* **Try it**:
Every entry must be transcribed exactly. Pictures are not part of the copy.

* **Data items**:
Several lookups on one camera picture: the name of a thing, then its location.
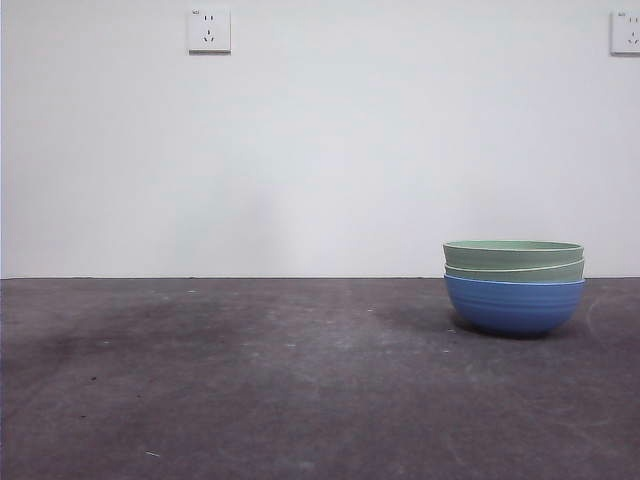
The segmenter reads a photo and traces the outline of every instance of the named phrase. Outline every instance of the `green bowl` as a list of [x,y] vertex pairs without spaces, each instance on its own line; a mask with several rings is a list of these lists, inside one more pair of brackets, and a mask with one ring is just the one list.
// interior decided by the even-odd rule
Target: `green bowl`
[[582,280],[584,259],[567,265],[554,267],[519,268],[514,270],[477,270],[444,266],[450,277],[469,280],[490,280],[494,282],[517,283],[559,283]]
[[472,270],[515,270],[575,263],[584,247],[528,240],[468,240],[444,244],[447,265]]

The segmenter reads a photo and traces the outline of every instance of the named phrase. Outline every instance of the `concrete floor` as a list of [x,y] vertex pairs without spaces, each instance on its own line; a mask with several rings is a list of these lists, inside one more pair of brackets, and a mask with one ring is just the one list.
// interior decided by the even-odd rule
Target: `concrete floor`
[[442,280],[2,282],[2,478],[640,478],[640,279],[550,336]]

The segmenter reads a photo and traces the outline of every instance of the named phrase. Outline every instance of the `electrical outlet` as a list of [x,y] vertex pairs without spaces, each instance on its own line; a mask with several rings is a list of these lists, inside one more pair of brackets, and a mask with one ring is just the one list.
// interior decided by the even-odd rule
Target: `electrical outlet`
[[640,12],[611,14],[611,53],[640,55]]
[[189,52],[231,51],[231,13],[228,8],[194,9],[188,14]]

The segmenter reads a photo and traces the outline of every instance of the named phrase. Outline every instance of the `bowl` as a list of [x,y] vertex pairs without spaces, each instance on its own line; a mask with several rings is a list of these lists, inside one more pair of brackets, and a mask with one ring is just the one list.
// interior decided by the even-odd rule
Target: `bowl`
[[515,283],[445,275],[451,303],[462,318],[491,333],[537,336],[563,324],[575,311],[584,280]]
[[468,240],[444,244],[447,265],[455,268],[513,270],[575,263],[584,247],[575,243],[529,240]]
[[496,282],[520,282],[520,283],[558,283],[576,282],[582,280],[584,259],[567,265],[553,267],[518,268],[512,270],[480,270],[470,268],[456,268],[450,265],[444,266],[447,275],[472,280],[493,280]]

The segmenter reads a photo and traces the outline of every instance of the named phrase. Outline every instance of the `blue bowl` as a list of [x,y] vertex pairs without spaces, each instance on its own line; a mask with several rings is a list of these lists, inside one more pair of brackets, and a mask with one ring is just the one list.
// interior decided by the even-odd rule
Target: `blue bowl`
[[584,288],[584,280],[512,283],[444,278],[462,318],[482,330],[507,335],[541,335],[563,324],[580,303]]

* **Exercise result**:
Several lookups on one camera picture: the name of a thing, then its location.
The segmenter reads a photo and traces the outline of every instance of the named phrase. Outline every instance of the `green bowl` as a list of [x,y] vertex pairs without spaces, each instance on its own line; a mask with several rings is a list of these lists, inside one more pair of brackets, and a mask with one ring is just the one list.
// interior decided by the even-odd rule
Target: `green bowl`
[[582,280],[584,259],[567,265],[554,267],[519,268],[514,270],[477,270],[444,266],[450,277],[469,280],[490,280],[494,282],[517,283],[559,283]]
[[472,270],[515,270],[575,263],[584,247],[528,240],[468,240],[444,244],[447,265]]

The segmenter reads a photo and traces the outline of every instance of the named phrase. Outline every instance of the `concrete floor` as a list of [x,y] vertex pairs without spaces, each instance on its own line; a mask with several rings is a list of these lists, inside one more pair of brackets, and a mask with one ring is just the one list.
// interior decided by the even-odd rule
Target: `concrete floor`
[[442,280],[2,282],[2,478],[640,478],[640,279],[550,336]]

The segmenter reads a photo and traces the outline of every instance of the named phrase. Outline every instance of the `electrical outlet` as a list of [x,y] vertex pairs without spaces, each instance on its own line; a mask with several rings is a list of these lists, inside one more pair of brackets, and a mask with one ring is just the one list.
// interior decided by the even-odd rule
Target: `electrical outlet`
[[640,12],[611,14],[611,53],[640,55]]
[[189,52],[231,51],[231,13],[228,8],[194,9],[188,14]]

The segmenter reads a photo and traces the outline of every instance of the named phrase. Outline every instance of the `bowl` as a list of [x,y] vertex pairs without spaces, each instance on its own line; a mask with several rings is a list of these lists, inside one more pair of brackets, and a mask with one ring is just the one list.
// interior decided by the even-odd rule
Target: `bowl`
[[515,283],[445,275],[451,303],[462,318],[491,333],[537,336],[563,324],[575,311],[584,280]]
[[468,240],[444,244],[447,265],[455,268],[513,270],[575,263],[584,247],[575,243],[529,240]]
[[496,282],[520,282],[520,283],[558,283],[576,282],[582,280],[584,259],[567,265],[553,267],[518,268],[512,270],[480,270],[470,268],[456,268],[450,265],[444,266],[447,275],[472,280],[493,280]]

The segmenter reads a photo and traces the outline of every instance of the named phrase. Outline every instance of the `blue bowl` as a list of [x,y] vertex pairs without spaces, each instance on its own line; a mask with several rings is a list of these lists, inside one more pair of brackets, and a mask with one ring is just the one list.
// interior decided by the even-odd rule
Target: `blue bowl`
[[584,288],[584,280],[512,283],[444,278],[462,318],[482,330],[507,335],[541,335],[563,324],[580,303]]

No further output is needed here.